WHAT YOU SHOULD DO
Please filter the entries and return only the lines that include "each".

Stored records
▶

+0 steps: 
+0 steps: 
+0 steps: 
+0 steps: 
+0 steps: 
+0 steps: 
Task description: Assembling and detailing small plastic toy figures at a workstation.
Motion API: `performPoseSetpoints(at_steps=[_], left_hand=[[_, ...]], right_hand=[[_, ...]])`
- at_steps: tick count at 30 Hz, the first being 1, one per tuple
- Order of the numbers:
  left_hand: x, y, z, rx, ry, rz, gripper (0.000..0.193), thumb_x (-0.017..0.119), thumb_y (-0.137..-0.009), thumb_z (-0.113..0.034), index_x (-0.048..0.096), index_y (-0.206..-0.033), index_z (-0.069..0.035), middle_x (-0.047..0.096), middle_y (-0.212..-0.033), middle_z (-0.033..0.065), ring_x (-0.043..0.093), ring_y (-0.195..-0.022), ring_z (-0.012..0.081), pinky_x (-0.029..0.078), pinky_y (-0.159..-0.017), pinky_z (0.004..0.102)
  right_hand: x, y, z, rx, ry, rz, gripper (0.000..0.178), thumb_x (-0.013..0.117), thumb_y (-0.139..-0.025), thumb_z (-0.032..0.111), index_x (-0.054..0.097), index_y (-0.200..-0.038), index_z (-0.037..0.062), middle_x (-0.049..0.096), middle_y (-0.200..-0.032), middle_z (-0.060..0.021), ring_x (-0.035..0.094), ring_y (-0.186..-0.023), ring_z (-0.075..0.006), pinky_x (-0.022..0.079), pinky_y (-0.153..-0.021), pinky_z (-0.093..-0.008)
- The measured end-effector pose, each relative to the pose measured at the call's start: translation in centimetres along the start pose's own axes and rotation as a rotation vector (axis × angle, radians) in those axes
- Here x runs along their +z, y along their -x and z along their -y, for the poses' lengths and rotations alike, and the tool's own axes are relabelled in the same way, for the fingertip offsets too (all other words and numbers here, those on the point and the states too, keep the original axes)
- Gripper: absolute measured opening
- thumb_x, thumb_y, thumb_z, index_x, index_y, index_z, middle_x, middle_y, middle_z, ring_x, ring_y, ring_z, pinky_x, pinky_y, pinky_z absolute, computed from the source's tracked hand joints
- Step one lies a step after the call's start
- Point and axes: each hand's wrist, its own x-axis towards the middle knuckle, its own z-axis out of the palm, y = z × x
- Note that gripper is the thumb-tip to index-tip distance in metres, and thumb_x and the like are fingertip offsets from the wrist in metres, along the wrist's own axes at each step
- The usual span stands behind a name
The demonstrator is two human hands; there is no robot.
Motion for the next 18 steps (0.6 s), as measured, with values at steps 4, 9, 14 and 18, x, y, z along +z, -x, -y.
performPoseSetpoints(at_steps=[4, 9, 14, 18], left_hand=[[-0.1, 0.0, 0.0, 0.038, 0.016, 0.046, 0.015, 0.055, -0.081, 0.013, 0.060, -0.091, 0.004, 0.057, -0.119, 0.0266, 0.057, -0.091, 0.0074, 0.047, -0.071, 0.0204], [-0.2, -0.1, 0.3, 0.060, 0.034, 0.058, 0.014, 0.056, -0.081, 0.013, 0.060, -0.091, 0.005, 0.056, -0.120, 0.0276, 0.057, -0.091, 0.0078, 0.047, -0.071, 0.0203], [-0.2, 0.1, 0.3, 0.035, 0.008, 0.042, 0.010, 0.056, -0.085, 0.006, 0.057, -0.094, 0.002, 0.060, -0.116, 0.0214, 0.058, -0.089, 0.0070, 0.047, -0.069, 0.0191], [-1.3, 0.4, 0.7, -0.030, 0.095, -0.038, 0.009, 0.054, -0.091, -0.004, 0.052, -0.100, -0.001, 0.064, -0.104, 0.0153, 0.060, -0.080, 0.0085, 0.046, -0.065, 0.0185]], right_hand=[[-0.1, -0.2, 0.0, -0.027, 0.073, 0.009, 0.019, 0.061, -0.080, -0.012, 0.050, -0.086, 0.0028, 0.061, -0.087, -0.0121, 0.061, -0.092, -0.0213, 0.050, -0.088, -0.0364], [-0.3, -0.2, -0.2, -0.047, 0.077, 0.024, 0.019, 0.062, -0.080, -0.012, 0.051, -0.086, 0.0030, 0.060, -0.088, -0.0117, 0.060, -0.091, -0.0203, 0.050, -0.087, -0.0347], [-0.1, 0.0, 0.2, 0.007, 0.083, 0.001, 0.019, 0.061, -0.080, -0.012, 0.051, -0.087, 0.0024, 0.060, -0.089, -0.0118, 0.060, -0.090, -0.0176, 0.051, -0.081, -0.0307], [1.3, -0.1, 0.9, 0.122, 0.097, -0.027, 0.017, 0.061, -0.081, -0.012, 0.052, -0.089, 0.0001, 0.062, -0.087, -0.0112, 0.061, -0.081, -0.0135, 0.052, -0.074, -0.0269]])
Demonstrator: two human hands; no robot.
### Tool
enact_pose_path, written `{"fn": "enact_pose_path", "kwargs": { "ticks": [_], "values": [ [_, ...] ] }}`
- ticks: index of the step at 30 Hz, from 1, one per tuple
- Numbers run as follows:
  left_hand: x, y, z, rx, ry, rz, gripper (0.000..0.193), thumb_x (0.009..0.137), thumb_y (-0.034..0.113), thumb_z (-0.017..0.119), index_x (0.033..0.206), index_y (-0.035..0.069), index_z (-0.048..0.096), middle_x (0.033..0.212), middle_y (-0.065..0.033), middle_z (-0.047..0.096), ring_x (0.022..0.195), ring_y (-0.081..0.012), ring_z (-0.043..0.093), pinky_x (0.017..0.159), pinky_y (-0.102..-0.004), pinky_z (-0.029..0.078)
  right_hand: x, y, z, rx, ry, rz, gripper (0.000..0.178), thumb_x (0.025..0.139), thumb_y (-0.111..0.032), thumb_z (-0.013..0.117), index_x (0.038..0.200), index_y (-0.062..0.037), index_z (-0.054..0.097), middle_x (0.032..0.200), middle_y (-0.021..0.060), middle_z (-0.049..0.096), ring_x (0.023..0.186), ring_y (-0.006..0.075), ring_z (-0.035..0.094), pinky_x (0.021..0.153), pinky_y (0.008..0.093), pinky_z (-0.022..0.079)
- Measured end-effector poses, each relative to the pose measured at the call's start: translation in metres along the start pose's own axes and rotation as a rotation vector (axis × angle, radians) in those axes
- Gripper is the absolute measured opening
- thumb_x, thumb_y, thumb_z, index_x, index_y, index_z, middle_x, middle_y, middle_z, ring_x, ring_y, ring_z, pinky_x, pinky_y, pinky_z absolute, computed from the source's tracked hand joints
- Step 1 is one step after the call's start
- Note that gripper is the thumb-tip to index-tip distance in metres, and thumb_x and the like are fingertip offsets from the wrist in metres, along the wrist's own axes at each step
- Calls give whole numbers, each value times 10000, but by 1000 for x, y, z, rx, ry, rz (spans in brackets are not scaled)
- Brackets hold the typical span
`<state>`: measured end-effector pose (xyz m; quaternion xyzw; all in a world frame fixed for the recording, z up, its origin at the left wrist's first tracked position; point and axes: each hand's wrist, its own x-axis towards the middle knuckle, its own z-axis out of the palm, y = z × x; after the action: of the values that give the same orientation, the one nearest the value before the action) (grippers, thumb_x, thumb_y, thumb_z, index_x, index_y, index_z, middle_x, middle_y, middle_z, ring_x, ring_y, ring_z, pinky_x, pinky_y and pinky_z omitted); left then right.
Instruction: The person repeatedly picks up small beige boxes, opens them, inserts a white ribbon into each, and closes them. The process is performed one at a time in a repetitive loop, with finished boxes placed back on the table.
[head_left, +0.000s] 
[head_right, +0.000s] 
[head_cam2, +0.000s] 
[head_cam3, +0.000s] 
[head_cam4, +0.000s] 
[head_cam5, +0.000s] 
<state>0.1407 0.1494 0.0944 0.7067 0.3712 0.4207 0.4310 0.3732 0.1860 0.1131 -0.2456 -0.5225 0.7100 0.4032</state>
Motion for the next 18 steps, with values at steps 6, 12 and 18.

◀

FINISHED EXERCISE
- The measured end-effector pose, each relative to the pose measured at the call's start: translation in centimetres along the start pose's own axes and rotation as a rotation vector (axis × angle, radians) in those axes
- Point and axes: each hand's wrist, its own x-axis towards the middle knuckle, its own z-axis out of the palm, y = z × x
- Note that gripper is the thumb-tip to index-tip distance in metres, and thumb_x and the like are fingertip offsets from the wrist in metres, along the wrist's own axes at each step
- Measured end-effector poses, each relative to the pose measured at the call's start: translation in metres along the start pose's own axes and rotation as a rotation vector (axis × angle, radians) in those axes
- Note that gripper is the thumb-tip to index-tip distance in metres, and thumb_x and the like are fingertip offsets from the wrist in metres, along the wrist's own axes at each step
- Calls give whole numbers, each value times 10000, but by 1000 for x, y, z, rx, ry, rz (spans in brackets are not scaled)
`<state>`: measured end-effector pose (xyz m; quaternion xyzw; all in a world frame fixed for the recording, z up, its origin at the left wrist's first tracked position; point and axes: each hand's wrist, its own x-axis towards the middle knuckle, its own z-axis out of the palm, y = z × x; after the action: of the values that give the same orientation, the one nearest the value before the action) (grippers, thumb_x, thumb_y, thumb_z, index_x, index_y, index_z, middle_x, middle_y, middle_z, ring_x, ring_y, ring_z, pinky_x, pinky_y and pinky_z omitted); left then right.
Instruction: The person repeatedly picks up small beige boxes, opens them, inserts a white ribbon into each, and closes them. The process is performed one at a time in a repetitive loop, with finished boxes placed back on the table.

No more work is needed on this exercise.